* **Work request**: With the material below, print exactly the lines between the line holding "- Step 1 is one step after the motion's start" and the line holding "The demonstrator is", inclusive. Add nothing else.

* **Data block**:

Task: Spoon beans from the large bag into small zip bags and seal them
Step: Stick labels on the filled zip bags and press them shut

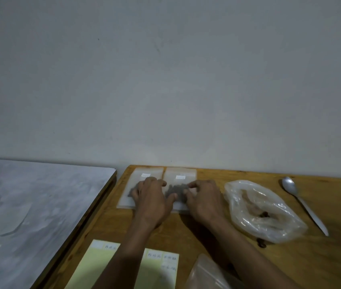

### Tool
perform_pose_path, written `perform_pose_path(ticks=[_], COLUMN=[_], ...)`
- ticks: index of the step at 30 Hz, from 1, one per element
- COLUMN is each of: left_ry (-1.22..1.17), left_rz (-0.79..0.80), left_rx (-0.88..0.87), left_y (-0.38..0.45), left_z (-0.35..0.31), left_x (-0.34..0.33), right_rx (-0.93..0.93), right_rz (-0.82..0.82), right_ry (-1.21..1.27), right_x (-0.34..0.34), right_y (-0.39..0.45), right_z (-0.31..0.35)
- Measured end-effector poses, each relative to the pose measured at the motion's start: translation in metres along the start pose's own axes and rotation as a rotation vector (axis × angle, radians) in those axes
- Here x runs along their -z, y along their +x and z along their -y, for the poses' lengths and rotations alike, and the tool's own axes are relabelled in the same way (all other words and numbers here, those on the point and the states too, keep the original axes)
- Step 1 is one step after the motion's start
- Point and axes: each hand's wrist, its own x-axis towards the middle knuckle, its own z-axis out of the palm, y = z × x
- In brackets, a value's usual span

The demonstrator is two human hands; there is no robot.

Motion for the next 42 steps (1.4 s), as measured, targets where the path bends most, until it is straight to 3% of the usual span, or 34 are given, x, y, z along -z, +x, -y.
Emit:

* **Expected answer**:
- Step 1 is one step after the motion's start
- Point and axes: each hand's wrist, its own x-axis towards the middle knuckle, its own z-axis out of the palm, y = z × x
- In brackets, a value's usual span

The demonstrator is two human hands; there is no robot.

Nothing more is needed for this answer.